#### Work instruction
Although the data below contains pictures, output only the lines between those holding "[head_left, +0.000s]" and "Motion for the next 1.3", inclusive, exactly and without those pictures.

#### Data listing
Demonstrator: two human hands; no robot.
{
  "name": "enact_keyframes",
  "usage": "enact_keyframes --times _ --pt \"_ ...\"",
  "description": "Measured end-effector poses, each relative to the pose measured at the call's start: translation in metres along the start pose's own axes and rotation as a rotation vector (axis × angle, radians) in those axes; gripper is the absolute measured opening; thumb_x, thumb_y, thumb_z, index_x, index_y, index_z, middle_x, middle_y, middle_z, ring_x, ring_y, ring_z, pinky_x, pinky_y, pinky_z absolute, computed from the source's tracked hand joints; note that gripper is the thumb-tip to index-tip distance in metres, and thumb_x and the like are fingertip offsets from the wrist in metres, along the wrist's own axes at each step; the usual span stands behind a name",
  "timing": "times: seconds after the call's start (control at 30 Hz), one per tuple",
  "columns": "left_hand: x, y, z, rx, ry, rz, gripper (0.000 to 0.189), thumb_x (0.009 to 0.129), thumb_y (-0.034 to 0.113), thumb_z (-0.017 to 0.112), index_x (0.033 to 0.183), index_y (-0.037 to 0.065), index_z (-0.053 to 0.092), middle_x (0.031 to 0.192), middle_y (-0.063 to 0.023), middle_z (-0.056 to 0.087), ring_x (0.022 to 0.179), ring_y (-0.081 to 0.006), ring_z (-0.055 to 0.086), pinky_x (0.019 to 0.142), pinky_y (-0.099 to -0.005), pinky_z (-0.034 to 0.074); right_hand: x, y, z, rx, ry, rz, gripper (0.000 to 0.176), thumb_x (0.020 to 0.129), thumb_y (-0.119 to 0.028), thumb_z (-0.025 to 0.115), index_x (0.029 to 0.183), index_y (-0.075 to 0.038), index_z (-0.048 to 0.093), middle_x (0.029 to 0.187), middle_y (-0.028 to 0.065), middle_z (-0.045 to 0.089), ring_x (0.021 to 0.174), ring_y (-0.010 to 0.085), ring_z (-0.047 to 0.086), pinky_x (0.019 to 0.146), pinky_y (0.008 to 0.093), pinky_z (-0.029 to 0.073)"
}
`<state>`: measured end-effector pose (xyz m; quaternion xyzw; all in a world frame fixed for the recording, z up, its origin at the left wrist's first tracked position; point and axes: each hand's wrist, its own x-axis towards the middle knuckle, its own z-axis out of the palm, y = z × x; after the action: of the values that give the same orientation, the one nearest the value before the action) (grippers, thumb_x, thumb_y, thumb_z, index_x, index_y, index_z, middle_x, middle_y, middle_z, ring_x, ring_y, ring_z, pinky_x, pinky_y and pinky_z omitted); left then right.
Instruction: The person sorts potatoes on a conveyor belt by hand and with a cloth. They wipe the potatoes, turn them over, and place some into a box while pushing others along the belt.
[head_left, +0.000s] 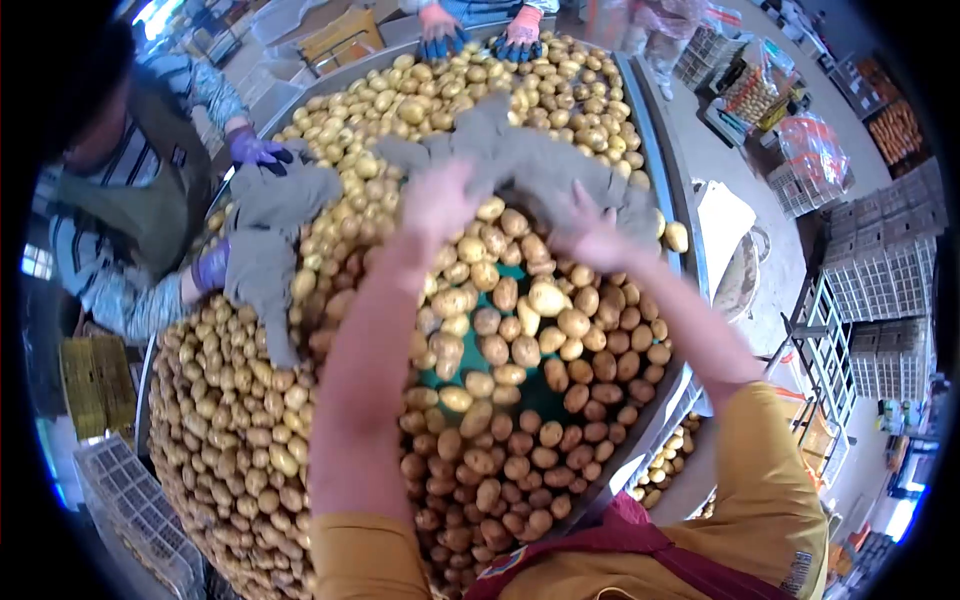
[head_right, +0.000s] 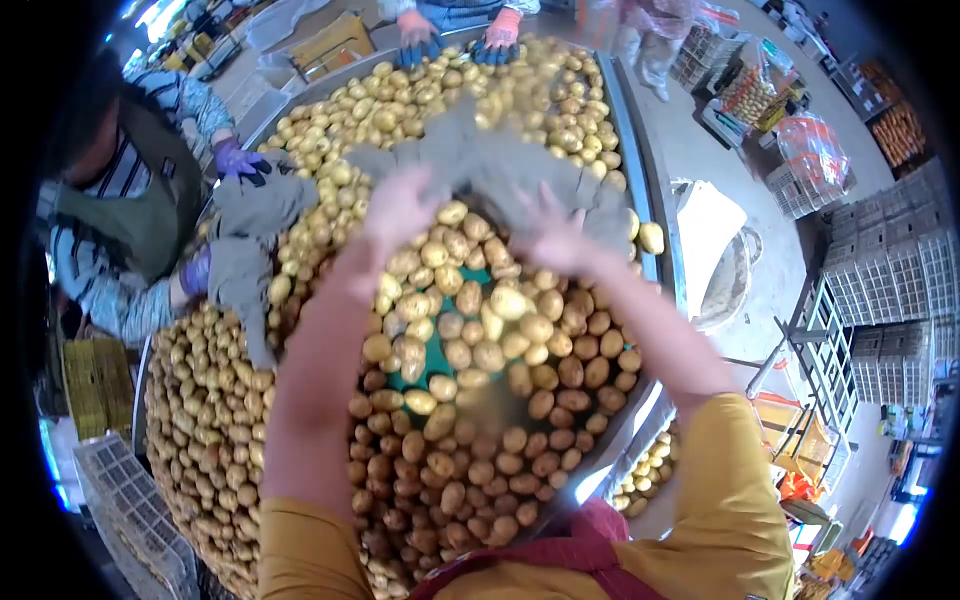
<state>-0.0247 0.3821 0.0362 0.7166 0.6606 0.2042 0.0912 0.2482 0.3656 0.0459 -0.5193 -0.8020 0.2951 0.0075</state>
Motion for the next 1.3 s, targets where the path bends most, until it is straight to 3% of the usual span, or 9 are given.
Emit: enact_keyframes --times 0.1,0.33,0.4,0.47,0.67,0.77,0.9,1.13,1.3 --pt "-0.037 -0.008 0.02 0.068 0.082 0.186 0.043 0.081 0.027 0.077 0.122 0.017 0.07 0.139 -0.003 0.06 0.119 -0.0289 0.057 0.1 -0.0488 0.044 -0.002 -0.016 0.05 -0.297 0.096 -0.028 0.061 0.093 -0.049 0.059 0.127 0.001 0.063 0.172 0.0032 0.007 0.157 0.0396 0.004 0.11 0.0837 0.007" --pt "-0.193 0.026 -0.034 0.127 -0.073 0.297 0.048 0.066 0.024 0.075 0.113 0.011 0.071 0.135 -0.0023 0.061 0.116 -0.0334 0.053 0.1 -0.0509 0.04 -0.115 -0.048 0.047 -0.448 -0.179 -0.413 0.068 0.095 -0.066 0.051 0.148 -0.023 0.052 0.161 0.0151 0.037 0.152 0.0431 0.024 0.111 0.0686 0.036" --pt "-0.26 0.03 -0.039 0.094 -0.231 0.161 0.051 0.062 0.028 0.076 0.11 0.012 0.071 0.129 -0.0022 0.062 0.113 -0.0316 0.053 0.097 -0.048 0.04 -0.094 -0.021 0.014 -0.038 -0.432 -0.639 0.06 0.095 -0.067 0.053 0.117 -0.014 0.072 0.134 0.0171 0.064 0.132 0.0378 0.056 0.095 0.0554 0.054" --pt "-0.324 0.031 -0.037 0.125 -0.116 0.276 0.047 0.066 0.035 0.073 0.109 0.015 0.071 0.123 -0.0021 0.062 0.109 -0.0293 0.052 0.095 -0.0471 0.039 -0.049 0.01 -0.003 0.23 -0.042 -0.526 0.041 0.095 -0.049 0.062 0.087 -0.011 0.074 0.082 0.0079 0.071 0.078 0.0236 0.071 0.07 0.0406 0.057" --pt "-0.373 0.043 -0.029 -0.126 -0.008 -0.072 0.045 0.075 0.044 0.065 0.112 0.018 0.073 0.116 -0.0031 0.061 0.102 -0.0294 0.05 0.093 -0.045 0.038 0.172 0.074 -0.036 0.046 0.7 -0.161 0.031 0.088 -0.035 0.067 0.103 -0.008 0.069 0.102 0.0173 0.071 0.102 0.0405 0.064 0.087 0.0513 0.052" --pt "-0.368 0.038 -0.02 -0.151 -0.008 -0.111 0.045 0.075 0.043 0.065 0.112 0.02 0.073 0.113 -0.0032 0.06 0.1 -0.0298 0.049 0.093 -0.0441 0.038 0.241 0.074 -0.025 0.146 0.478 -0.057 0.046 0.08 -0.047 0.072 0.106 -0.009 0.072 0.106 0.0157 0.072 0.116 0.0369 0.06 0.094 0.0499 0.05" --pt "-0.371 0.041 -0.02 -0.169 0.019 -0.114 0.045 0.076 0.045 0.062 0.112 0.02 0.073 0.109 -0.0037 0.059 0.098 -0.0296 0.048 0.092 -0.0436 0.038 0.259 0.091 -0.01 0.631 0.211 -0.145 0.022 0.092 -0.019 0.071 0.109 -0.006 0.073 0.104 0.0042 0.071 0.096 0.0131 0.062 0.085 0.0275 0.049" --pt "-0.369 0.036 -0.012 -0.189 0.145 -0.034 0.055 0.076 0.058 0.059 0.109 0.016 0.071 0.111 -0.0074 0.06 0.099 -0.0323 0.05 0.091 -0.0455 0.038 0.077 -0.001 -0.046 1.509 0.05 -0.346 0.032 0.103 -0.017 0.061 0.132 -0.004 0.062 0.112 -0.0002 0.066 0.099 0.0104 0.059 0.09 0.0263 0.046" --pt "-0.376 0.025 -0.002 -0.189 0.146 -0.004 0.057 0.078 0.059 0.059 0.106 0.009 0.065 0.119 -0.0116 0.06 0.107 -0.0372 0.052 0.094 -0.0494 0.039 -0.049 -0.004 -0.025 1.601 -0.03 -0.441 0.052 0.097 -0.03 0.068 0.138 -0.001 0.054 0.13 0.0055 0.061 0.12 0.0177 0.059 0.107 0.0361 0.045"
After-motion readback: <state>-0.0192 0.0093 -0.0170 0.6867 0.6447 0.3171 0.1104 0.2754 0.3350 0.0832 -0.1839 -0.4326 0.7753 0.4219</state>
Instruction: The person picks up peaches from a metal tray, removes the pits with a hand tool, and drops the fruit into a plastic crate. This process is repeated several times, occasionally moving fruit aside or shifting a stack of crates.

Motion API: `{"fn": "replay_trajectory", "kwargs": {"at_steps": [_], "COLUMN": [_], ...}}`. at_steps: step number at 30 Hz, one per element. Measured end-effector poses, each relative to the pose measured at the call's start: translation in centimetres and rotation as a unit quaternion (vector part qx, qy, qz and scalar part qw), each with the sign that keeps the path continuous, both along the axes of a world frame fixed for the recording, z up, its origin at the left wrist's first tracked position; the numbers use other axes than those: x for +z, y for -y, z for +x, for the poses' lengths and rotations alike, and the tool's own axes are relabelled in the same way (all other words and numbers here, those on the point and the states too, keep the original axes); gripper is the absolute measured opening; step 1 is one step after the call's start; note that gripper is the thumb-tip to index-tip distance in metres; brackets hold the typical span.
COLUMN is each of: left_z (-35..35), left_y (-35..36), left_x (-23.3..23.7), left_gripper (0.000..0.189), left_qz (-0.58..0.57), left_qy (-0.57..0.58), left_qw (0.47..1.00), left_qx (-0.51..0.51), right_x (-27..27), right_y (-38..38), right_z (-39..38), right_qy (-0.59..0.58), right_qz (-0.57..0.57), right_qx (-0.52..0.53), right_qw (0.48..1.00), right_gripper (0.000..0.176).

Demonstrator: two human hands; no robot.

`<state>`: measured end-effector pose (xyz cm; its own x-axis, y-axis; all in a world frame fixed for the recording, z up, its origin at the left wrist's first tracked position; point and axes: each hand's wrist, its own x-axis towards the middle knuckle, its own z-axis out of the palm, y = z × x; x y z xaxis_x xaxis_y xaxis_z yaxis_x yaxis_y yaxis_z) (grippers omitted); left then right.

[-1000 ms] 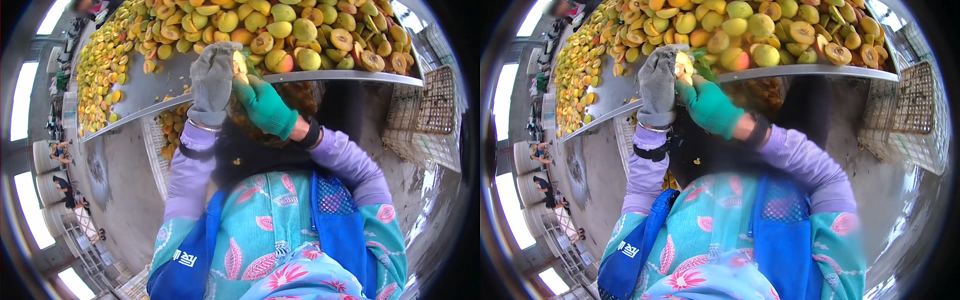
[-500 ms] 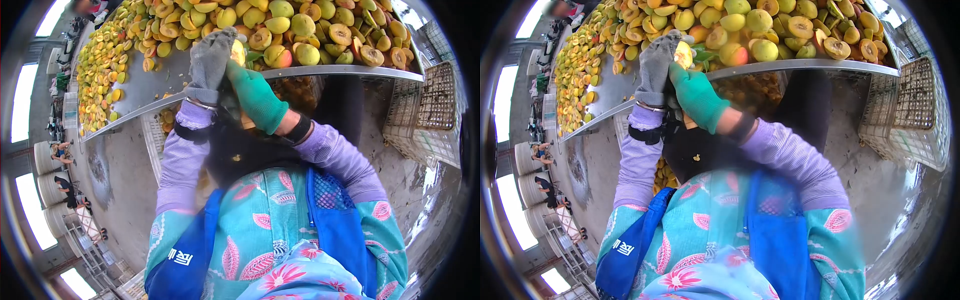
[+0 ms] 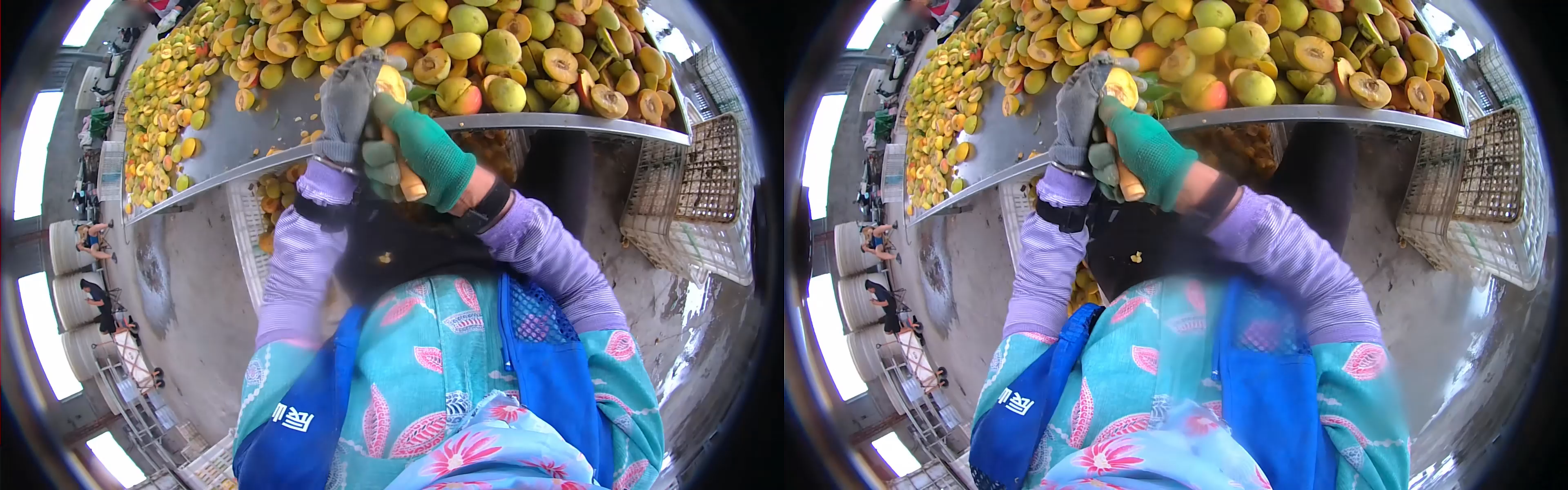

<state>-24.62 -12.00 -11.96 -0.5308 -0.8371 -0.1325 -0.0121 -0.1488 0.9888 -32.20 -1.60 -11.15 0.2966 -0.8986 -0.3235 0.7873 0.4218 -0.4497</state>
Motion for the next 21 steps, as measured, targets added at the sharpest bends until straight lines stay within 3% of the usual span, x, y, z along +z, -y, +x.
{"fn": "replay_trajectory", "kwargs": {"at_steps": [3, 4, 7, 8, 11, 12, 15, 16, 17, 19, 21], "left_z": [0.9, 1.3, 2.2, 3.0, 4.6, 5.2, 6.2, 6.8, 8.6, 15.8, 18.2], "left_y": [0.7, 0.3, -0.9, -0.3, -1.5, -2.0, -3.9, -3.9, -3.1, -0.6, -1.4], "left_x": [0.1, 0.9, -0.3, -1.5, -0.7, -0.2, -0.9, -0.4, -1.9, -3.4, -0.6], "left_gripper": [0.037, 0.040, 0.040, 0.038, 0.037, 0.033, 0.031, 0.032, 0.032, 0.030, 0.027], "left_qz": [-0.013, -0.204, 0.047, 0.059, -0.178, -0.021, 0.130, 0.135, 0.119, 0.135, -0.067], "left_qy": [0.013, 0.030, -0.116, -0.131, -0.046, -0.104, -0.278, -0.250, -0.233, -0.199, -0.022], "left_qw": [0.994, 0.969, 0.991, 0.988, 0.981, 0.994, 0.949, 0.953, 0.949, 0.952, 0.965], "left_qx": [-0.112, -0.139, -0.043, -0.058, -0.062, -0.026, 0.065, 0.107, 0.177, 0.188, 0.253], "right_x": [-2.1, -2.3, -1.8, -1.8, -3.1, -3.1, -1.7, -0.6, -0.2, 0.1, -2.8], "right_y": [0.4, 0.1, -0.4, -0.5, -0.9, -0.8, -0.8, -0.9, -1.2, -2.5, -3.3], "right_z": [-0.3, 0.3, 1.3, 1.3, 2.6, 3.1, 3.6, 3.5, 3.4, 2.0, -0.6], "right_qy": [0.187, 0.247, 0.138, 0.106, 0.303, 0.355, 0.312, 0.203, 0.212, 0.222, 0.183], "right_qz": [-0.042, -0.052, -0.075, -0.063, -0.100, -0.104, -0.123, -0.103, -0.103, -0.100, -0.034], "right_qx": [0.037, 0.021, 0.029, 0.053, 0.098, 0.115, 0.169, 0.162, 0.164, 0.168, 0.185], "right_qw": [0.981, 0.968, 0.987, 0.991, 0.943, 0.922, 0.927, 0.960, 0.958, 0.955, 0.965], "right_gripper": [0.033, 0.033, 0.035, 0.035, 0.036, 0.036, 0.037, 0.037, 0.036, 0.035, 0.037]}}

#### Written reply
[head_left, +0.000s] 
[head_right, +0.000s] 
<state>-0.0247 0.3821 0.0362 0.7166 0.6606 0.2042 0.0912 0.2482 0.3656 0.0459 -0.5193 -0.8020 0.2951 0.0075</state>
Motion for the next 1.3 s, targets where the path bends most, until it is straight to 3% of the usual span, or 9 are given.

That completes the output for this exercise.